*Exercise description*
In this exercise, reproduce the whole listing exactly.

*Records provided*
######

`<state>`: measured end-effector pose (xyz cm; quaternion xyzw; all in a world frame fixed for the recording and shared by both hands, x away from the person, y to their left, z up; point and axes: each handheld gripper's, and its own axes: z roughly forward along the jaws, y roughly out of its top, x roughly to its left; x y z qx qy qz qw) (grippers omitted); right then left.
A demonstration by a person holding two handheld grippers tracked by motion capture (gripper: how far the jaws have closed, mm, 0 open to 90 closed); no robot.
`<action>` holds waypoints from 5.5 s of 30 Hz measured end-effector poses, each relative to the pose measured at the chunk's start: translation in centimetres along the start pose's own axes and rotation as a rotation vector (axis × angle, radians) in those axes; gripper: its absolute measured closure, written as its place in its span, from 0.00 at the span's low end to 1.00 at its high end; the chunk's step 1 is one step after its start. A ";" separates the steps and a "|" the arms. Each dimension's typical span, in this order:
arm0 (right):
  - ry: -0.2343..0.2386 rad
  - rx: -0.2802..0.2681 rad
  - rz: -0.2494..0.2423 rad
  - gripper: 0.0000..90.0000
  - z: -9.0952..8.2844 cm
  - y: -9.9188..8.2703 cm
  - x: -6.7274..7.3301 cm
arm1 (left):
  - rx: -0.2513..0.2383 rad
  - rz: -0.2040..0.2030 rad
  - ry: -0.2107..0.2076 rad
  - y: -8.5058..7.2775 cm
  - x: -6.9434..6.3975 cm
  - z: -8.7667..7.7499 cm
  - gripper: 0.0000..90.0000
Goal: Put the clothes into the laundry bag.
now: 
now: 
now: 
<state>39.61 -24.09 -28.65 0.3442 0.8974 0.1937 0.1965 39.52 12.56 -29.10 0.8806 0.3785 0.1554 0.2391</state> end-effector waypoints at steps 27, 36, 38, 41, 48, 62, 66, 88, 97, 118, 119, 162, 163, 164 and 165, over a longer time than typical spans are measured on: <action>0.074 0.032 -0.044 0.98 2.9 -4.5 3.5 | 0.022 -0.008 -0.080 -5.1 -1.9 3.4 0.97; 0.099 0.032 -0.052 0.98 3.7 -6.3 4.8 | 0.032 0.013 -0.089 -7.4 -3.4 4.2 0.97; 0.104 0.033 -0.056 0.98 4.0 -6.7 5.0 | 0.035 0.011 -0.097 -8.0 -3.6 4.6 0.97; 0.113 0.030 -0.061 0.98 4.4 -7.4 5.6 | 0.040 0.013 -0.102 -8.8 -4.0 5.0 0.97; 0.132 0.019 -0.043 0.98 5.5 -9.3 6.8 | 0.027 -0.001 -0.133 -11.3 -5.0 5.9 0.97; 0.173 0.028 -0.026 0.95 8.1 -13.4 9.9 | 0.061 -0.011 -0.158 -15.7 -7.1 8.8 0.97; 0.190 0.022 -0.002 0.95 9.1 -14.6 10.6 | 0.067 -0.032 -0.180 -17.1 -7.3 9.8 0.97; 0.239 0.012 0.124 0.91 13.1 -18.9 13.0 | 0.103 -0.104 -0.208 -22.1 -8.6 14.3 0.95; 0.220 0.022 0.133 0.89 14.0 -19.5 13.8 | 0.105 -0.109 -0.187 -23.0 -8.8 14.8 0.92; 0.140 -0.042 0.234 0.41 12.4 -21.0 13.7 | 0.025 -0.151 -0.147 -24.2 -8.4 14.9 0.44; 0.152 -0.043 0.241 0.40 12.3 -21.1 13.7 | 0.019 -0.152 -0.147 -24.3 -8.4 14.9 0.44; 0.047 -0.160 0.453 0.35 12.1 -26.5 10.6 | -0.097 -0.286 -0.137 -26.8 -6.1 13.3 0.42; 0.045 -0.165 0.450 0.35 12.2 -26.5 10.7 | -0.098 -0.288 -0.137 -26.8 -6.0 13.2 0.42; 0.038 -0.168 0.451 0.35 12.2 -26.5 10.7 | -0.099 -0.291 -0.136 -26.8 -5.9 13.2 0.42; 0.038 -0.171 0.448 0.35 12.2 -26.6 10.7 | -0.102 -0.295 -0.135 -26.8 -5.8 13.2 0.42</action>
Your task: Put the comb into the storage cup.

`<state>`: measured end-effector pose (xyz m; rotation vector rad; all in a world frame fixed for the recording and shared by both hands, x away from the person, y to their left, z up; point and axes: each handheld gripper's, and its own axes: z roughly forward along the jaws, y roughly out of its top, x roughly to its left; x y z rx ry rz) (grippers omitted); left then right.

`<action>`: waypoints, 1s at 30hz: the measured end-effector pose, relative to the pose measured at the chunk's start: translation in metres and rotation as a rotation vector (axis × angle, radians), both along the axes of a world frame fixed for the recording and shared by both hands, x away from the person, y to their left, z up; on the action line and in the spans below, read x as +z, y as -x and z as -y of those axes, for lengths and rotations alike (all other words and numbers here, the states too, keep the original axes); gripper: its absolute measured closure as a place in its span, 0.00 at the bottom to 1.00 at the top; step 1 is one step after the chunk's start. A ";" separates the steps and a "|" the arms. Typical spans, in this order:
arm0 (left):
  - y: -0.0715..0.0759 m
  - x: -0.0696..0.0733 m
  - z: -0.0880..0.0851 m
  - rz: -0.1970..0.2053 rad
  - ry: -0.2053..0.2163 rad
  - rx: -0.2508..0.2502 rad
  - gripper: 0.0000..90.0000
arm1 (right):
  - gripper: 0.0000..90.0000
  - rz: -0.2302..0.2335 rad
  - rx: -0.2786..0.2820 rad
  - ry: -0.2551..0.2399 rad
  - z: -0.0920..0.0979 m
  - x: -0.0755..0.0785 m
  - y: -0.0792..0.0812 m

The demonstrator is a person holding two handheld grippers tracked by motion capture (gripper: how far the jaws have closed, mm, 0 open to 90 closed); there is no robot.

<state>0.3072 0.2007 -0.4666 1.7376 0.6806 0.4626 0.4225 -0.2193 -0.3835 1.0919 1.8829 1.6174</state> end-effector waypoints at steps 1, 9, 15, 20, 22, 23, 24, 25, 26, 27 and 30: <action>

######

*Solution to this problem*
`<state>`: measured end-effector pose (xyz cm; quaternion xyzw; all in a world frame fixed for the recording and shared by both hands, x away from the person, y to their left, z up; point and axes: each handheld gripper's, and its own axes: z roughly forward along the jaws, y roughly out of its top, x roughly to its left; x y z qx qy qz qw) (grippers omitted); right then left.
A demonstration by a person holding two handheld grippers tracked by motion capture (gripper: how far the jaws have closed, mm, 0 open to 90 closed); no robot.
`<action>` holds waypoints from 5.5 s of 30 Hz measured end-effector poses, each relative to the pose measured at the chunk's start: translation in centimetres along the start pose's own axes and rotation as a rotation vector (axis × angle, radians) in those axes; gripper: its absolute measured closure, written as its place in its span, from 0.00 at the span's low end to 1.00 at its high end; the chunk's step 1 is one step after its start. A ";" separates the steps and a "|" the arms. Each dimension's typical span, in this order:
arm0 (right):
  - ry: -0.2343..0.2386 rad
  - rx: -0.2802..0.2681 rad
  - rz: -0.2494..0.2423 rad
  - gripper: 0.0000..90.0000
  - z: -9.0952..8.2844 cm
  - y: -9.9188..8.2703 cm
  - x: -6.7274..7.3301 cm
arm1 (left):
  - rx: -0.2513..0.2383 rad
  - rz: -0.2040..0.2030 rad
  - ry: -0.2107..0.2076 rad
  - y: -8.5058..7.2775 cm
  - x: -6.9434..6.3975 cm
  - z: -8.7667..7.7499 cm
  - gripper: 0.0000..90.0000
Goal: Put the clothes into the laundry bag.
now: 
now: 
now: 
<state>39.61 -24.09 -28.65 0.3442 0.8974 0.1937 0.1965 39.52 12.56 -29.10 0.8806 0.3785 0.1554 0.2391</state> end-effector waypoints at steps 27, 36, 38, 41, 48, 62, 66, 88, 97, 118, 119, 162, 163, 164 and 165, over a longer time than typical spans are measured on: <action>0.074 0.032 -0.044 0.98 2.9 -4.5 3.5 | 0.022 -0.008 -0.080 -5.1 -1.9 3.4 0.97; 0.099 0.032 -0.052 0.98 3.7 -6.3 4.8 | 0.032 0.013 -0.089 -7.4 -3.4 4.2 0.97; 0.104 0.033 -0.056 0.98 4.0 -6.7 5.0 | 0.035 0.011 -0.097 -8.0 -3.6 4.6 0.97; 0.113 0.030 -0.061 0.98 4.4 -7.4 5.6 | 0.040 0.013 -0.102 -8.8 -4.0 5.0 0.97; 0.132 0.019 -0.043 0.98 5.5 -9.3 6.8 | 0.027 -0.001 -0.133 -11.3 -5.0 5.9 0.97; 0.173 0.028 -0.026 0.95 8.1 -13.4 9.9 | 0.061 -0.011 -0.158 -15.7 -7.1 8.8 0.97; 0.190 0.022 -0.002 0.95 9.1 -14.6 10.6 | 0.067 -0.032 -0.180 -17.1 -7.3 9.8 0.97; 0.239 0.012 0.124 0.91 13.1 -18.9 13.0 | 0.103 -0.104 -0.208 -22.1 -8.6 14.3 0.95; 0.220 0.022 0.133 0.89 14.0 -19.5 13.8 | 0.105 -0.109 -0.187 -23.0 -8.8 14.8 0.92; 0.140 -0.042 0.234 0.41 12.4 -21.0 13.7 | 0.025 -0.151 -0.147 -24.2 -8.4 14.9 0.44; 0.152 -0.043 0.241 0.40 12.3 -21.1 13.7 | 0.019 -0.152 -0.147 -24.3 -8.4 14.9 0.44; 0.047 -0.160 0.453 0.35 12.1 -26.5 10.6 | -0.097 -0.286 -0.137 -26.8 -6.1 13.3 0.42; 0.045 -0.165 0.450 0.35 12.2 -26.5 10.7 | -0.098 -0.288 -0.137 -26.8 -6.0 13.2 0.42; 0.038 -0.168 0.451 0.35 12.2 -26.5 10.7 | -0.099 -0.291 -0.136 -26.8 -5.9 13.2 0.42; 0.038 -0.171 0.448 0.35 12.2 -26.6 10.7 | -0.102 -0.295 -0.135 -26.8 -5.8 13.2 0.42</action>
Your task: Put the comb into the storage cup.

`<state>`: measured end-effector pose (xyz m; rotation vector rad; all in a world frame fixed for the recording and shared by both hands, x away from the person, y to their left, z up; point and axes: each handheld gripper's, and its own axes: z roughly forward along the jaws, y roughly out of its top, x roughly to its left; x y z rx ry rz) (grippers omitted); left then right.

`<action>`: waypoints, 1s at 30hz: the measured end-effector pose, relative to the pose measured at the chunk's start: translation in metres and rotation as a rotation vector (axis × angle, radians), both along the axes of a world frame fixed for the recording and shared by both hands, x away from the person, y to their left, z up; on the action line and in the spans below, read x as +z, y as -x and z as -y of those axes, for lengths and rotations alike (all other words and numbers here, the states too, keep the original axes); gripper: its absolute measured closure as a place in its span, 0.00 at the bottom to 1.00 at the top; step 1 is one step after the chunk's start. A ";" separates the steps and a "|" the arms. Typical spans, in this order:
arm0 (left):
  - y: -0.0715..0.0759 m
  - x: -0.0696..0.0733 m
  - z: -0.0880..0.0851 m
  - rz: -0.1970..0.2053 rad
  - ry: -0.2053..0.2163 rad
  - rx: -0.2508..0.2502 rad
  - gripper: 0.0000..90.0000
arm1 (right):
  - gripper: 0.0000..90.0000
  - rz: -0.2302..0.2335 rad
  - rx: -0.2786..0.2820 rad
  - ry: -0.2551..0.2399 rad
  - z: -0.0920..0.0979 m
  - x: -0.0755..0.0785 m
  - y: -0.0792..0.0812 m

The demonstrator is a person holding two handheld grippers tracked by motion capture (gripper: how far the jaws have closed, mm, 0 open to 90 closed); there is no robot.

<state>0.3072 0.2007 -0.4666 1.7376 0.6806 0.4626 0.4225 -0.2193 -0.3835 1.0919 1.8829 1.6174</state> end-effector waypoints at steps 1, 9, 15, 20, 22, 23, 24, 25, 26, 27 and 30: <action>

The output is complete, and nothing more is needed.